Sebagai bentuk media untuk pengayaan dan diseminasi budaya, alih wahana dalam seni
sudah banyak diterapkan dan digunakan seperti pada musik, film, tari, puisi, ataupun
seni rupa. Sebagai dua disiplin yang berbeda namun sama-sama menjadi bagian dari
rumpun seni, seni musik dan seni visual memiliki struktur dan prinsipnya masing –
masing dengan penamaannya yang serupa pula. Persamaan dan perbedaan ini
menimbulkan banyak ruang untuk didiskusikan ketika keduanya diteliti, dibandingkan,
serta dikolaborasikan untuk membuat sebuah karya seni alih wahana sebagai bentuk
diseminasi dari budaya Indonesia. Disertasi ini mengajukan kerangka translasi
intersemiotik yang komprehensif untuk memindahkan tanda-tanda musik dan lirik ke
dalam tanda-tanda visual pada perancangan motif tekstil, dengan studi kasus lagu
dolanan Jawa “Gundhul - Gundhul Pacul.” Berangkat dari kritik atas praktik desain
yang selama ini hanya “terinspirasi” musik yang cenderung literal, menonjolkan lirik
semata, serta mengabaikan elemen musik, penelitian ini menawarkan pendekatan
terpadu yang menyeimbangkan elemen musik (melodi, irama, harmoni, struktur,
tempo, dinamika, timbre) dan nilai/makna lirik, serta menempatkannya dalam konteks
sosio-kultural masyarakat Jawa. Secara teoretik, riset ini memadukan gagasan
interelasi seni (Munro; Langer) dengan translasi intersemiotik (Jakobson) dan
rekognisi dalam pemaknaan tanda, guna menunjukkan bahwa representasi visual musik
bukan sekadar kode teknis, melainkan produk pengalaman budaya yang hidup.
Metodologi yang digunakan adalah pendekatan kualitatif interdisipliner dengan
rancangan research-led-practice yang iteratif. Pengumpulan data dilakukan melalui (1)
studi literatur untuk menelusuri sejarah hubungan musik–visual (termasuk Nut Rante
sebagai representasi awal gendhing Jawa); (2) wawancara semi-terstruktur dengan ahli
sastra/etnolinguistik Jawa, etnomusikologi, antropologi musik, dan psikologi musik
untuk menggali makna lirik, karakter elemen musik, serta jembatan perseptualnya ke
visual; (3) participant-produced free-drawing exploratory study pada partisipan (?17
tahun) untuk menangkap representasi visual elemen musik dari perspektif pengguna
budaya; (4) focus group discussion (FGD) baik dengan pakar motif/ musik maupun
perwakilan Generasi Y dan Z untuk menguji keterbacaan makna, kesinambungan
visual-musikal, serta potensi aplikasinya.
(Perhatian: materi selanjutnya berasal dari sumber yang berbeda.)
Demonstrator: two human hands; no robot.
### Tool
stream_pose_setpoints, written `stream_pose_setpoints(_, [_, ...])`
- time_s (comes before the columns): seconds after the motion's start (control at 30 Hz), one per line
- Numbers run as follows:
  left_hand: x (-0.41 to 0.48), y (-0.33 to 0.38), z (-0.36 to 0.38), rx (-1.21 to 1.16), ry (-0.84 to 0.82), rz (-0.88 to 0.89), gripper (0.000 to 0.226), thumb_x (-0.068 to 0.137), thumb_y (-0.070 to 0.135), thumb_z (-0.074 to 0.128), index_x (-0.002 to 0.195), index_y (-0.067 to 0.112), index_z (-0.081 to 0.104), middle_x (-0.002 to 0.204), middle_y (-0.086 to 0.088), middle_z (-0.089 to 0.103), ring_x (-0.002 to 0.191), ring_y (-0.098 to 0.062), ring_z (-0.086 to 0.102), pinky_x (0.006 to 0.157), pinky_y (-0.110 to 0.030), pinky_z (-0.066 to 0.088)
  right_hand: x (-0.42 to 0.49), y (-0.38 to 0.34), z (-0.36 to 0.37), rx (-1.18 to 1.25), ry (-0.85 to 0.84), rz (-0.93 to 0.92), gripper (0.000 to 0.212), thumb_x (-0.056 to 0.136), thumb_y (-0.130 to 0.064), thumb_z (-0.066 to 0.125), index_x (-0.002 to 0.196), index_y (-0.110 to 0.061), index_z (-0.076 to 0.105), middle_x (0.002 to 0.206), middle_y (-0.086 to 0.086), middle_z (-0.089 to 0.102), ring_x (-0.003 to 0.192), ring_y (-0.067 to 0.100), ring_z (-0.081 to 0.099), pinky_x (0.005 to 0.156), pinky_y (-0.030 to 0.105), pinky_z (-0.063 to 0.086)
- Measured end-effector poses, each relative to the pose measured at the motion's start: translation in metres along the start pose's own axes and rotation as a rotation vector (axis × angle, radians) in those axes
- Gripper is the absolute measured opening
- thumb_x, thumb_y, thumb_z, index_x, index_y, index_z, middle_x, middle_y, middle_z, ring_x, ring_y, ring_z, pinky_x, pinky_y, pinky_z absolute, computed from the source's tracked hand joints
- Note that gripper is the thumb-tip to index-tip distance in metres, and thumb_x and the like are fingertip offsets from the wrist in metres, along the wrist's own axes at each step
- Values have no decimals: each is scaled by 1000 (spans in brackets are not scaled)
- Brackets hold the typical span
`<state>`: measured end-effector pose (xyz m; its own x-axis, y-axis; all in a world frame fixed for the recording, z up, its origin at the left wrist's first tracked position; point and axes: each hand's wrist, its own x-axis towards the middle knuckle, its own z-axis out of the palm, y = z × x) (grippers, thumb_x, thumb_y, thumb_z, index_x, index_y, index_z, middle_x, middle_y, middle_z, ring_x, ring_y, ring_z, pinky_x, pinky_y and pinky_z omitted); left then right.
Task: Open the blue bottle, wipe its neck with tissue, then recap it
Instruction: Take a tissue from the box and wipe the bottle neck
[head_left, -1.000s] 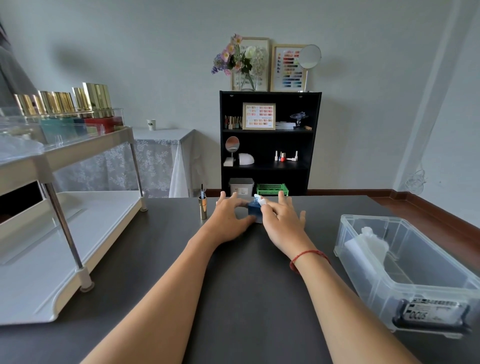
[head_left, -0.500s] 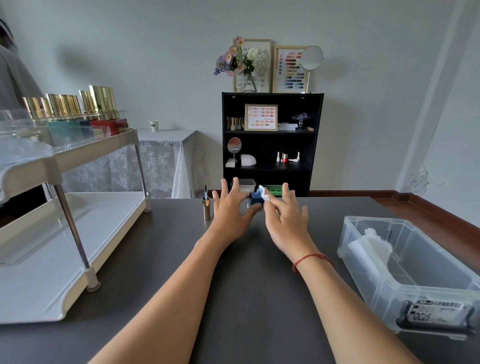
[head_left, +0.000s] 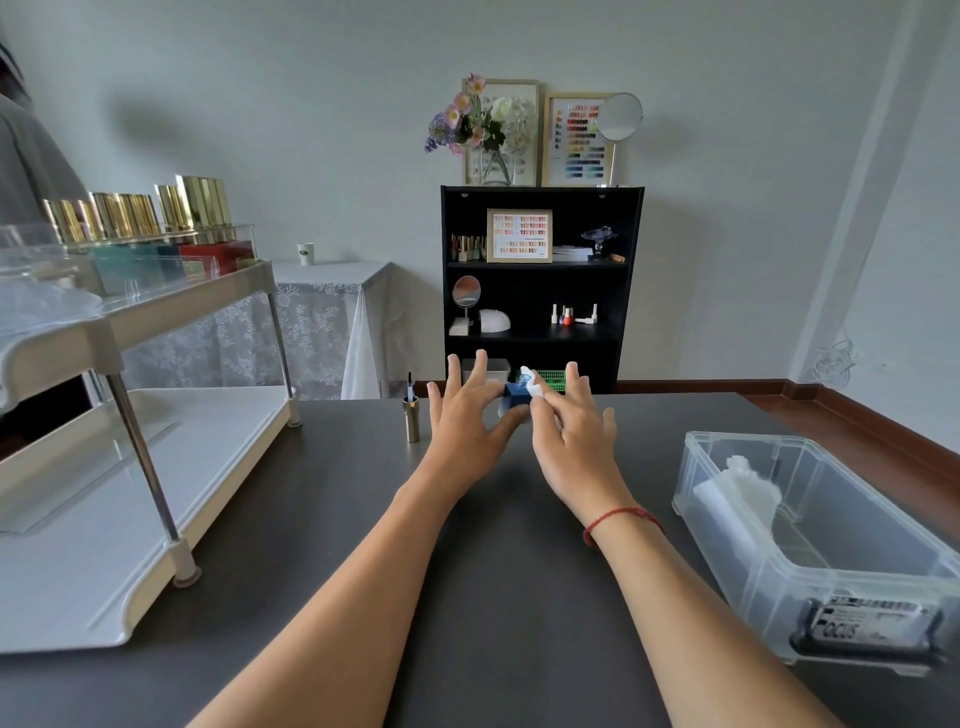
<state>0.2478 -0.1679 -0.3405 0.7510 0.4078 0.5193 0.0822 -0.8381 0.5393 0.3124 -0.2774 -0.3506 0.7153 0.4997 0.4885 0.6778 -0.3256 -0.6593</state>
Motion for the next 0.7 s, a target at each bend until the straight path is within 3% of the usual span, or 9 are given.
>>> stream_pose_setpoints(0.7, [2, 2, 1, -42, 10, -48, 33, 92, 37, 56, 124, 29, 62, 161, -3, 13, 149, -25, -9, 117, -47, -9, -2, -4, -1, 2, 13, 19, 41, 100, -31, 26, 135, -28, 48, 160, 1, 8, 147, 15, 0, 116, 49, -10])
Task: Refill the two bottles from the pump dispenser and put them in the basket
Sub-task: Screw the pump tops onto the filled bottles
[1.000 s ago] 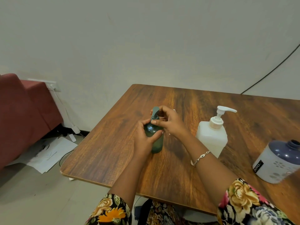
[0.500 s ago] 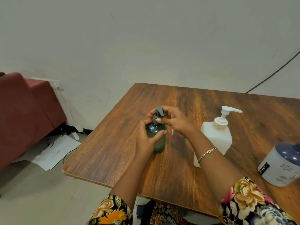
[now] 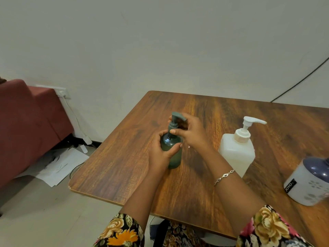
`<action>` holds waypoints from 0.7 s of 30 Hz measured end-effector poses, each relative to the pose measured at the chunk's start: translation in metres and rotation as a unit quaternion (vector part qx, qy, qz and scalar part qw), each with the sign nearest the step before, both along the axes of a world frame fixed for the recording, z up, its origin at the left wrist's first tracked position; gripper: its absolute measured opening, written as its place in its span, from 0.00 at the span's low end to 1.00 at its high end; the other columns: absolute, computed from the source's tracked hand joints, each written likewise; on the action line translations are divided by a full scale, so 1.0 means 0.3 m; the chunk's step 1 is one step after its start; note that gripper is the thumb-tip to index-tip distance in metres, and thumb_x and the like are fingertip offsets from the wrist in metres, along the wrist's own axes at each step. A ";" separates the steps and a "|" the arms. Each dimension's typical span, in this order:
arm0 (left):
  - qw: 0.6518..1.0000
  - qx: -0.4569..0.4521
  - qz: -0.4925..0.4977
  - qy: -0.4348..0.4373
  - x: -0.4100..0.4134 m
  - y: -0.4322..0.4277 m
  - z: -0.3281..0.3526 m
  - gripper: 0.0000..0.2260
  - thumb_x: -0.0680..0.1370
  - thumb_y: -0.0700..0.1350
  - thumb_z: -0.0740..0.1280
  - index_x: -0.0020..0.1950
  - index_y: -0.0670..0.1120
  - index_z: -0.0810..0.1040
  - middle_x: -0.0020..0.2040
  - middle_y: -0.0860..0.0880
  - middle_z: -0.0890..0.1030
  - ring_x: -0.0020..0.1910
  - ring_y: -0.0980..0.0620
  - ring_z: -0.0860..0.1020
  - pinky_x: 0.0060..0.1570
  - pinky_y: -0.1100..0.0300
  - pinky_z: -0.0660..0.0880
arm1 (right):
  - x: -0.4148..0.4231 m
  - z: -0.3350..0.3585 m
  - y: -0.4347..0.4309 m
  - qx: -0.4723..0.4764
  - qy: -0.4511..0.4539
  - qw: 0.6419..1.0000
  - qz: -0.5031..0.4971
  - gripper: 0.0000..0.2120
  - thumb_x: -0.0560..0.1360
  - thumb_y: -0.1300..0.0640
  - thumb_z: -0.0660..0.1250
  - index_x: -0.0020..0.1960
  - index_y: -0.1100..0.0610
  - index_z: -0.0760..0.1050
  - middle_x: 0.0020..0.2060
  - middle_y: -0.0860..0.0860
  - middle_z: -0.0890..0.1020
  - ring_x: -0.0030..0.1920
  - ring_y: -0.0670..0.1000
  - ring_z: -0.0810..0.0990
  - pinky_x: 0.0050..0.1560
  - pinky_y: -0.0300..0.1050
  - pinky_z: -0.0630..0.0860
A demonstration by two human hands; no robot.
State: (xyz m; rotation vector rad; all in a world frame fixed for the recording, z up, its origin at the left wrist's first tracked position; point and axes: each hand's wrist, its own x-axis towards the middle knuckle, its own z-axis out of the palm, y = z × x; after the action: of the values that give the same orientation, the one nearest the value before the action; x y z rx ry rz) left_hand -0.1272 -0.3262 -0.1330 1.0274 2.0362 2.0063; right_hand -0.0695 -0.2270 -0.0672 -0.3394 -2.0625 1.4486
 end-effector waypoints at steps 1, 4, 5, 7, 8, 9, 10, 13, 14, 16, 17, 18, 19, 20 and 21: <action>1.000 -0.004 0.001 0.000 -0.001 0.000 0.001 0.21 0.68 0.44 0.76 0.54 0.57 0.70 0.50 0.62 0.76 0.48 0.72 0.73 0.46 0.76 0.69 | 0.000 0.012 0.007 -0.016 0.009 1.000 0.006 0.19 0.68 0.73 0.69 0.53 0.56 0.74 0.48 0.51 0.80 0.55 0.52 0.79 0.59 0.49 0.75; 1.000 -0.008 0.005 -0.001 -0.003 0.000 -0.007 0.21 0.68 0.45 0.76 0.55 0.56 0.70 0.51 0.62 0.76 0.49 0.72 0.73 0.47 0.75 0.70 | -0.001 0.025 0.011 -0.022 -0.018 0.999 0.034 0.20 0.69 0.74 0.67 0.58 0.59 0.73 0.50 0.51 0.80 0.56 0.50 0.79 0.60 0.46 0.74; 1.000 -0.008 0.005 0.000 -0.004 0.000 -0.009 0.21 0.68 0.45 0.76 0.55 0.56 0.70 0.51 0.62 0.76 0.49 0.71 0.73 0.47 0.74 0.70 | 0.000 0.019 0.006 -0.015 -0.034 0.999 0.036 0.20 0.69 0.74 0.67 0.58 0.59 0.73 0.51 0.51 0.80 0.56 0.50 0.79 0.60 0.46 0.74; 1.000 -0.010 0.004 0.000 -0.007 0.001 -0.012 0.21 0.68 0.44 0.75 0.56 0.56 0.71 0.52 0.61 0.76 0.49 0.69 0.74 0.48 0.72 0.71 | 0.003 -0.004 0.000 -0.001 -0.049 0.998 0.030 0.19 0.69 0.73 0.68 0.56 0.56 0.74 0.50 0.51 0.81 0.55 0.50 0.79 0.60 0.46 0.74; 1.000 -0.010 0.003 0.000 -0.008 0.002 -0.011 0.21 0.68 0.44 0.75 0.56 0.55 0.71 0.52 0.61 0.76 0.49 0.69 0.74 0.48 0.71 0.71 | 0.006 -0.014 0.000 0.001 -0.047 0.999 0.027 0.19 0.69 0.73 0.68 0.54 0.55 0.74 0.50 0.51 0.81 0.54 0.49 0.79 0.60 0.46 0.74; 1.000 -0.008 0.004 -0.001 -0.007 0.002 -0.009 0.21 0.68 0.44 0.75 0.56 0.56 0.71 0.51 0.61 0.76 0.49 0.69 0.74 0.48 0.72 0.71 | 0.007 -0.019 -0.002 0.001 -0.044 0.999 0.025 0.19 0.69 0.73 0.68 0.53 0.55 0.74 0.49 0.51 0.81 0.54 0.49 0.79 0.59 0.45 0.74; 1.000 -0.006 0.004 -0.001 -0.007 0.001 -0.008 0.21 0.68 0.43 0.75 0.55 0.56 0.71 0.51 0.62 0.76 0.49 0.70 0.74 0.47 0.74 0.70 | 0.008 -0.021 -0.001 0.006 -0.042 0.999 0.022 0.18 0.69 0.72 0.68 0.53 0.55 0.74 0.49 0.52 0.81 0.54 0.49 0.79 0.59 0.44 0.75; 1.000 -0.004 0.002 -0.007 -0.006 0.000 -0.009 0.21 0.68 0.43 0.75 0.56 0.54 0.71 0.51 0.61 0.76 0.48 0.70 0.74 0.46 0.75 0.70 | 0.006 -0.022 0.001 0.031 -0.049 0.998 0.012 0.16 0.69 0.71 0.70 0.53 0.58 0.76 0.49 0.54 0.81 0.52 0.49 0.80 0.55 0.41 0.76; 1.000 -0.003 0.003 -0.008 -0.007 0.001 -0.011 0.21 0.68 0.43 0.75 0.57 0.53 0.71 0.51 0.61 0.76 0.49 0.70 0.74 0.46 0.75 0.70 | 0.004 -0.023 0.002 0.038 -0.053 0.998 0.007 0.15 0.68 0.70 0.70 0.53 0.59 0.76 0.48 0.54 0.81 0.51 0.50 0.80 0.53 0.41 0.76; 1.000 -0.001 0.006 -0.008 -0.009 0.003 -0.014 0.21 0.68 0.42 0.75 0.57 0.53 0.71 0.51 0.61 0.76 0.49 0.70 0.74 0.46 0.74 0.70 | 0.000 -0.027 0.001 0.049 -0.055 0.997 -0.004 0.13 0.67 0.69 0.72 0.49 0.59 0.75 0.44 0.52 0.81 0.47 0.49 0.80 0.49 0.40 0.76; 1.000 -0.002 0.006 -0.006 -0.009 0.003 -0.013 0.21 0.68 0.42 0.75 0.57 0.53 0.71 0.51 0.61 0.76 0.49 0.70 0.74 0.47 0.74 0.71 | -0.004 -0.030 -0.001 0.057 -0.053 0.997 -0.012 0.14 0.66 0.69 0.73 0.46 0.57 0.74 0.41 0.50 0.79 0.45 0.47 0.79 0.46 0.38 0.75; 1.000 -0.003 0.006 -0.005 -0.009 0.004 -0.013 0.21 0.68 0.42 0.75 0.57 0.53 0.72 0.51 0.61 0.76 0.49 0.69 0.74 0.47 0.73 0.71 | -0.008 -0.033 -0.003 0.069 -0.050 0.996 -0.024 0.15 0.65 0.67 0.75 0.43 0.54 0.72 0.40 0.47 0.78 0.42 0.44 0.78 0.44 0.34 0.73; 1.000 -0.004 0.005 -0.005 -0.009 0.004 -0.013 0.21 0.68 0.41 0.74 0.57 0.52 0.72 0.51 0.60 0.76 0.49 0.69 0.74 0.48 0.71 0.72 | -0.012 -0.034 -0.008 0.082 -0.051 0.995 -0.038 0.17 0.64 0.65 0.76 0.42 0.53 0.70 0.40 0.46 0.77 0.41 0.42 0.76 0.41 0.31 0.72; 1.000 -0.003 0.004 -0.005 -0.008 0.004 -0.013 0.21 0.69 0.41 0.74 0.58 0.51 0.72 0.52 0.60 0.76 0.50 0.68 0.74 0.48 0.70 0.72 | -0.016 -0.037 -0.011 0.095 -0.055 0.993 -0.052 0.18 0.64 0.63 0.77 0.42 0.52 0.69 0.41 0.46 0.77 0.41 0.41 0.76 0.40 0.29 0.71; 1.000 -0.003 0.004 -0.006 -0.007 0.004 -0.013 0.21 0.69 0.41 0.74 0.58 0.50 0.72 0.52 0.60 0.76 0.50 0.66 0.74 0.49 0.68 0.72 | -0.018 -0.039 -0.013 0.105 -0.062 0.991 -0.061 0.19 0.63 0.62 0.77 0.44 0.53 0.69 0.43 0.48 0.77 0.43 0.42 0.76 0.39 0.30 0.70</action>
State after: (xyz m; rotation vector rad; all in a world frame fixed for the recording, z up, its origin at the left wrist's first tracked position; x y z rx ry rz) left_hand -0.1294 -0.3251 -0.1369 1.0060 2.0435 2.0038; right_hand -0.0749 -0.2309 -0.0790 -0.4703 -2.2278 1.1506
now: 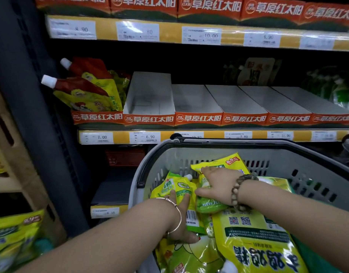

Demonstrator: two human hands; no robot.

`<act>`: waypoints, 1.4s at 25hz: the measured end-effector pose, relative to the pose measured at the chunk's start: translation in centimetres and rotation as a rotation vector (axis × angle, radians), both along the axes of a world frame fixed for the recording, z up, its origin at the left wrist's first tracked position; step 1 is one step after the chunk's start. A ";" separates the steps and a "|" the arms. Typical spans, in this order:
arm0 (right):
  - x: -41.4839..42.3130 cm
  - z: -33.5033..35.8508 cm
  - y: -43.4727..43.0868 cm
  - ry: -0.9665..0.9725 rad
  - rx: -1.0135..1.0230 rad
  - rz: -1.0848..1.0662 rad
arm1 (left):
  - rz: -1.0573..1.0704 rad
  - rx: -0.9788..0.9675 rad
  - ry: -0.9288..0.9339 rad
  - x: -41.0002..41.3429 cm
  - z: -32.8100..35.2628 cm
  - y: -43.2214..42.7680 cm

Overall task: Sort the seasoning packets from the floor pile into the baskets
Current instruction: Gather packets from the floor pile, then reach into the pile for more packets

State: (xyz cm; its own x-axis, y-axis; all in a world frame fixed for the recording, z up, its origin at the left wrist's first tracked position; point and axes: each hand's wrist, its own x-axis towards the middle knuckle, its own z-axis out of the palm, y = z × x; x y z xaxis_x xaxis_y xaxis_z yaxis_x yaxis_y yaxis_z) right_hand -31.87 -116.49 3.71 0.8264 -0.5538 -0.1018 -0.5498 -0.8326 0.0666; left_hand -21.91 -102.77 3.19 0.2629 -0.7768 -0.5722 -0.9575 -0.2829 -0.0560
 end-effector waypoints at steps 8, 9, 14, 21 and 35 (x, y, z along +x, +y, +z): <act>0.3 2.8 2.1 -0.263 -0.081 -0.026 | -0.068 -0.618 -0.029 3.1 6.4 4.5; 0.9 3.8 3.1 -0.345 -0.076 -0.011 | -0.022 -0.756 0.001 4.2 7.2 6.2; 6.6 7.5 10.1 -0.446 -0.093 0.193 | 0.181 -1.014 -0.004 9.8 8.0 16.5; 16.0 6.1 21.8 -0.236 -0.114 0.416 | 0.389 -0.990 -0.231 15.1 3.1 29.7; 21.1 -13.4 36.8 0.100 0.228 0.628 | 0.783 -0.646 -0.174 15.9 -13.7 45.4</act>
State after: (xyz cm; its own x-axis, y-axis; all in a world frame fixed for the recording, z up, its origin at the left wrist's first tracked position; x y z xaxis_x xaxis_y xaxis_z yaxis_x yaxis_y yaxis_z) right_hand -10.81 -79.66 -9.72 0.9650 0.0728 -0.2519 0.0427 -0.9915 -0.1231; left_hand -5.97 -57.35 -10.54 0.8671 -0.4979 -0.0121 -0.4849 -0.8495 0.2077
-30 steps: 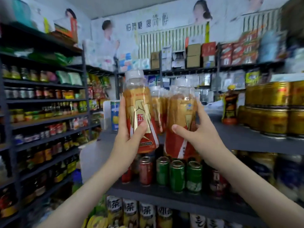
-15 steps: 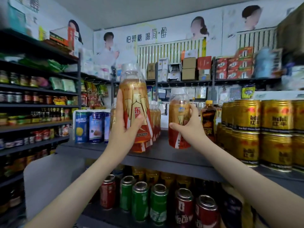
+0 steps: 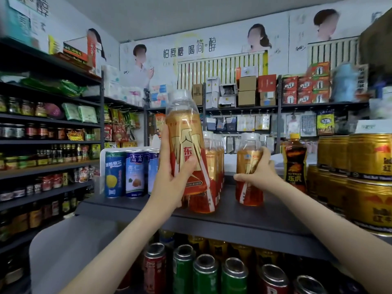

Data gambar dikodekan (arah, posisi, bentuk,
warna) dan dianalisis frekuensinya menggunakan NVivo, kemudian ditafsir secara
semiotik. Tahap akhir berupa perancangan motif tekstil berbasis formula visual hasil
analisis, dengan validasi kuantitatif (Skala Likert) dan penilaian kualitatif terhadap
kesesuaian musik–visual dan keterbacaan nilai.
Kontribusi utama penelitian ini mencakup tiga aspek. (1) Teoretis, penelitian ini
merumuskan model translasi intersemiotika musik-ke-visual yang mengintegrasikan
struktur musik, makna lirik, dan konteks sosio-kultural sebagai tiga poros setara. (2)
Metodologis, menghadirkan protokol research-led practice yang dapat direplikasi
dengan menggabungkan wawancara ahli, studi free-drawing lintas latar, analisis
tematik-semiotik, dan validasi multi-pihak untuk menjembatani riset dan praktik
desain. (3) Praktis, menghasilkan prototipe motif tekstil yang aplikatif bagi generasi Y
dan Z, serta menawarkan panduan bagi perajin agar tidak mereduksi lagu menjadi ikon
literal, melainkan menerjemahkan struktur dan makna musikal ke dalam komposisi
rupa yang bermakna.
Lebih jauh, hasil penelitian ini membuka paradigma baru dalam desain berbasis
sensoris, di mana pengalamans ensoris dan emosional dipertemukan dalam satu sistem
penciptaan yang integratif. Model translasi intersemiotika ini juga dapat diterapkan di
bidang lain seperti desain produk, arsitektur, dan media digital interaktif.